Il fut un temps où l’on crût que c’était un art (avant d’être une industrie) et mes préférences allaient vers :

  • All along the watchtower (Jimi Hendrix) : à des années-lumière devant tout le monde
  • Maybe (Janis Joplin) : pour passer une bonne journée, l’écouter une fois le matin .
  • Borderline (MC5) : dix ans avant les punks, avant tout le monde…
  • I’ve been loving you too long (Otis Redding) : « je t’ai aimée à Toulon ».
  • Aranjuez (Jean-Christian Michel ) : quel paradoxe ! Voilà quelqu’un qui consacre son art essentiellement à la musique religieuse et qui nous pond un des slows les plus chauds de l’histoire. Le vinyle est introuvable aujourd’hui (sur le mien, il y a un nouveau musicien … aux craquements) ; la réédit en CD est …épuisée.

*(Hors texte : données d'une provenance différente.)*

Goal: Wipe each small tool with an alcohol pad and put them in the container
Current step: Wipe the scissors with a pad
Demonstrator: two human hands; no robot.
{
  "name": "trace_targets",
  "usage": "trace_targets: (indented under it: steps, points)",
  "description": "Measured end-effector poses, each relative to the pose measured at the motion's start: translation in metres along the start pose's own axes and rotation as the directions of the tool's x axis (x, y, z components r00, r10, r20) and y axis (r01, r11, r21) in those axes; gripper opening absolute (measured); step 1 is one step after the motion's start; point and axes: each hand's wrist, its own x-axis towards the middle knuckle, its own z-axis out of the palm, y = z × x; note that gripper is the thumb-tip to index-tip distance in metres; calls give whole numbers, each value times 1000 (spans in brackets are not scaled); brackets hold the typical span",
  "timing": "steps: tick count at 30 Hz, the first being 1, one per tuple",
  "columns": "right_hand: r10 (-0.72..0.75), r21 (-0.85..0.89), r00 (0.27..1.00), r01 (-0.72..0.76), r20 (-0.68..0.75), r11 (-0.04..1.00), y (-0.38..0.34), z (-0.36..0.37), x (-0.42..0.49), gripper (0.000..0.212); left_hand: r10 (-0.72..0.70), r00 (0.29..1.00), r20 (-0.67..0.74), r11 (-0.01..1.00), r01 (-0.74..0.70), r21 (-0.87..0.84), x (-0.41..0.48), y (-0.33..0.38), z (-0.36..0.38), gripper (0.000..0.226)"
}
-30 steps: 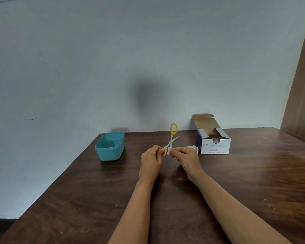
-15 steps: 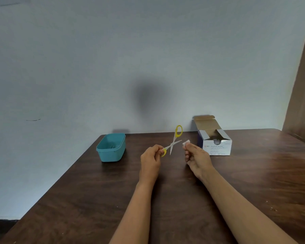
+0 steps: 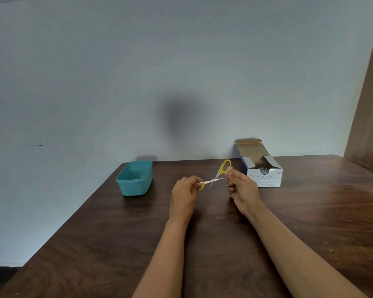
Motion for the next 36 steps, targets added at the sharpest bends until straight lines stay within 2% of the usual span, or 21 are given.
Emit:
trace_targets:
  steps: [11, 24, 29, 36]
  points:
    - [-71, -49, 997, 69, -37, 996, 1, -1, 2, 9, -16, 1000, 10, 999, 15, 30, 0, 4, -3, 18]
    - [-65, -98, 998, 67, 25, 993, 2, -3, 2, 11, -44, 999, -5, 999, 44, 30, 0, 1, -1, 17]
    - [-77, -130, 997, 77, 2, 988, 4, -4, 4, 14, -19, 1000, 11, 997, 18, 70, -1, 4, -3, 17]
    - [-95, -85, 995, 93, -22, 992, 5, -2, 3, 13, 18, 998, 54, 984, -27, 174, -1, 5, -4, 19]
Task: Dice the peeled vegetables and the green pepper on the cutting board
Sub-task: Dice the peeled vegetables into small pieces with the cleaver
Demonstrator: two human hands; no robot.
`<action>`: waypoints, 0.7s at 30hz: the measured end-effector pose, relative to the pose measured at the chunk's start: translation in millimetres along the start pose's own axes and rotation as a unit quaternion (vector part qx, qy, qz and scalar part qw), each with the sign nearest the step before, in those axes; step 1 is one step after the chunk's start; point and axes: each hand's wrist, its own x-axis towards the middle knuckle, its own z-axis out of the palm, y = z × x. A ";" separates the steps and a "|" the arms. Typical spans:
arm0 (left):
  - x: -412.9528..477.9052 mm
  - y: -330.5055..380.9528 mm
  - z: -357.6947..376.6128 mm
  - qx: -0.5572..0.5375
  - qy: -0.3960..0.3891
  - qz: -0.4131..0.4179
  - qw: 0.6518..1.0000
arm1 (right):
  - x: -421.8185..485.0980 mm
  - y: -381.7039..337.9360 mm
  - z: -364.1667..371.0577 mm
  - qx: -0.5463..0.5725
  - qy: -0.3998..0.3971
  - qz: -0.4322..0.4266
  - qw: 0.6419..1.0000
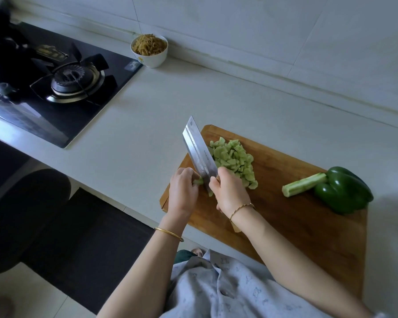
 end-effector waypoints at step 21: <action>2.4 -0.5 -10.6 -0.021 0.001 -0.055 0.998 | -2.5 -2.9 3.9 -0.020 0.011 -0.019 1.000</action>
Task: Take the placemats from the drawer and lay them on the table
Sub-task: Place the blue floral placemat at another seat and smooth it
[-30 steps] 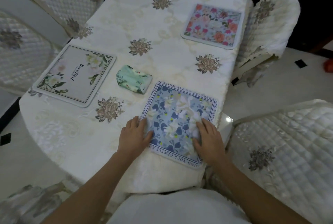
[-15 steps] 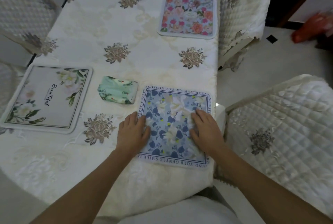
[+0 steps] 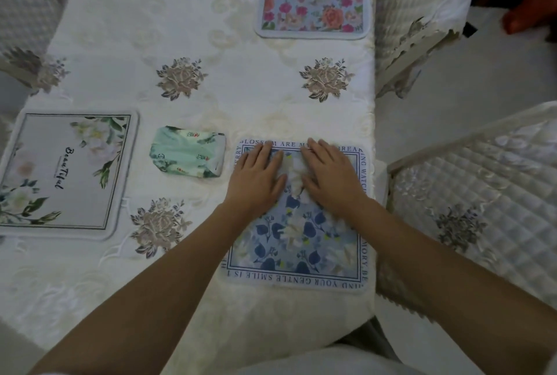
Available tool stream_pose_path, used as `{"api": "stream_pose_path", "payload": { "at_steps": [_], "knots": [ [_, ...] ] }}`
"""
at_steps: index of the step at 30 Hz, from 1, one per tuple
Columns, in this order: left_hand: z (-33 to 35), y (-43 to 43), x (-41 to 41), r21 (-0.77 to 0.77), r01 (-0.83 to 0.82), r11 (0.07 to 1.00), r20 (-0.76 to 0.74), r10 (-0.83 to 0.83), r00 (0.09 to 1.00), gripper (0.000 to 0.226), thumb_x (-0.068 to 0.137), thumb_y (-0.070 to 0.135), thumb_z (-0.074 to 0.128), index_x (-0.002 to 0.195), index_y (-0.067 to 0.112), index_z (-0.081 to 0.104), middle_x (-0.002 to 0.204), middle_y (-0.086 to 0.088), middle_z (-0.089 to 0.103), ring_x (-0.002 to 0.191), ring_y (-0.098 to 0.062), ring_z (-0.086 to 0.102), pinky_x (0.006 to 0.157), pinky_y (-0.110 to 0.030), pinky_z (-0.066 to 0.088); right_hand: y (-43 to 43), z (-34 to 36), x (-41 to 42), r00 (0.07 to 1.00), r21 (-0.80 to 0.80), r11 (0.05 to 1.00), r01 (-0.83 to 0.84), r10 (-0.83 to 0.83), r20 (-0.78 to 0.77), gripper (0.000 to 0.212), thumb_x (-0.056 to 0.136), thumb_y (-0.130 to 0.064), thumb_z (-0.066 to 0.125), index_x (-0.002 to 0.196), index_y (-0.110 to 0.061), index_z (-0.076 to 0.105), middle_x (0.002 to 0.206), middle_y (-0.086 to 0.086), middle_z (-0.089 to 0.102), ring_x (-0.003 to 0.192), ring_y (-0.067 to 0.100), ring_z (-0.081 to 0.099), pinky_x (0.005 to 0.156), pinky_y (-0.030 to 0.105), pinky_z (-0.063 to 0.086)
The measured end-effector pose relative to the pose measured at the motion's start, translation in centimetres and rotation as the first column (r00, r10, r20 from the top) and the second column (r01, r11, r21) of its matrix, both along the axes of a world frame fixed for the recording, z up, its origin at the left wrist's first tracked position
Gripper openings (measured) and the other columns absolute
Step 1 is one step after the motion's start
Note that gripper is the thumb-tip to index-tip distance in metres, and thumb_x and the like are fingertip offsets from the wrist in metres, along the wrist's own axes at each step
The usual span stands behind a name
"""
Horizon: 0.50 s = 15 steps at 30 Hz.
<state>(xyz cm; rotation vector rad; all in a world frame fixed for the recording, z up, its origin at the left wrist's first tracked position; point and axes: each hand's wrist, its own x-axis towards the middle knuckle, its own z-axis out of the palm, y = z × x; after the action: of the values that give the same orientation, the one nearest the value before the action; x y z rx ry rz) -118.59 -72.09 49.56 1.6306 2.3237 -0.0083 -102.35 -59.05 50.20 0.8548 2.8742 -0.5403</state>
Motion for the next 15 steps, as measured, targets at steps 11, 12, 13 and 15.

Bref, c’est introuvable. Un collector, quoi. Aranjuez est une ville ; le Concerto d’Aranjuez est le premier concerto pour guitare et orchestre ; il fut composé par Joachin Rodrigo en 1929. Miles Davis l’a repris, Richard Anthony aussi et même Sardou.
  • Blue Jean Blues (ZZ Top) : ces mecs pourraient pondre un slow à faire bander un âne juste en causant de leur clé à molette ou … de leur vieux blue jean. La preuve !
  • L’anamour (Serge Gainsbourg) : « Aucun Boeing sur mon transit. Aucun bateau sur mon transat… ». A une époque où il est vraiment inspiré : 69. En cherchant les paroles, je suis tombé sur un site (Google est ton ami) qui s’essaie à une exégèse un peu tartignole et où le premier commentaire en fait « une ode à la sodomie très explicite ». Ben voyons.
  • D’yer Mak’er (Led Zeppelin) : j’ai failli mettre « Since I’ve been loving you » version BBC, mais je les trouve très en forme sur celle-là (surtout Bonham)
  • Copsa Mica (Denez Prigent) : c’est le lien, le trait d’union, le chaînon manquant entre notre vieille culture bretonne et les techniques modernes : la Techno Noz est née. Avec un zeste de Wold Music grâce aux Voix Bulgares.
  • An Alarc’h (Alan Stivell) : la statue du Commandeur. Celui qui a rendu tout possible en mélangeant le biniou et le rock. Si « L’Olympia » reste incontournable, « Stivell à Dublin » a une énergie, une pêche, une joie qui le rendent beaucoup plus attachant. Et puis « Délivrance » ! La Breizh Proud.